How it works: To use the module, you need two files as well as this module installed correctly:
-
A CSV file, tab separated, with the first row being a representation of the field type ("title","access date","contributor", etc) followed by each subsequent row representing an item
-
A YAML file broken into 2 or more sections. One section is only 1 line that informs the module which field, if any, to use as the output filename for the records. A second section is used to connect the CSV header fields to the metadata field, as well as allowing the use of an attribute with the field. A third section, which is optional and very site specific, gives what I call "fixed fields" and these are fields that are to be injected into the metadata record but aren't represented by CSV data. I use these generally as placeholders in the metadata record that are filled in further along in the ingest procedure. They could also be used for site specific data such as license records, URLs, any data that has to be added to all records.
The output of the module can either be individual metadata records written to a given directory or a zip file that contains the metadata records.

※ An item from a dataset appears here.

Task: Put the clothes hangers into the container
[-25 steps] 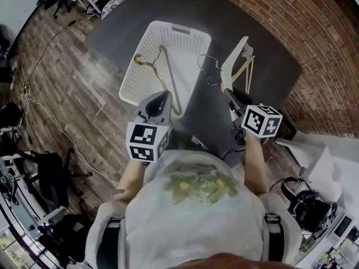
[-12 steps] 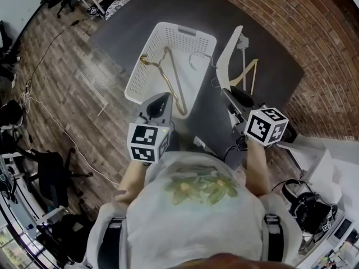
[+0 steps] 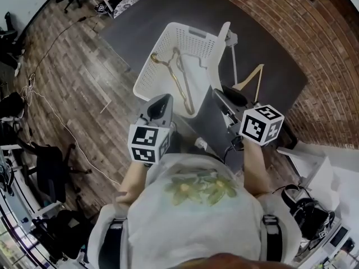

Prerequisites: YAML (Available via PECL)
Usage: drush csv2meta --csvfile=/path/to/csv/file --yamlfile=/path/to/yaml/file [--outdir=/out/dir/path] [--zipfile=/path/to/zip/file]
NOTES:
-
data in a cell the spreadsheet can be separated by a value to allow the cell to be exploded and each part of the cell to be added as a field. By default the value is "--" and it can be modified in the metadataobj.inc file. Why is this feature useful? I've found in the past that spreadsheet values for MODS subject topics are given as multiple values in the same cell. So a feature to split a string and add each part as a element is useful.
-
It seems that only one attribute can be used per element. I'm not sure why this is.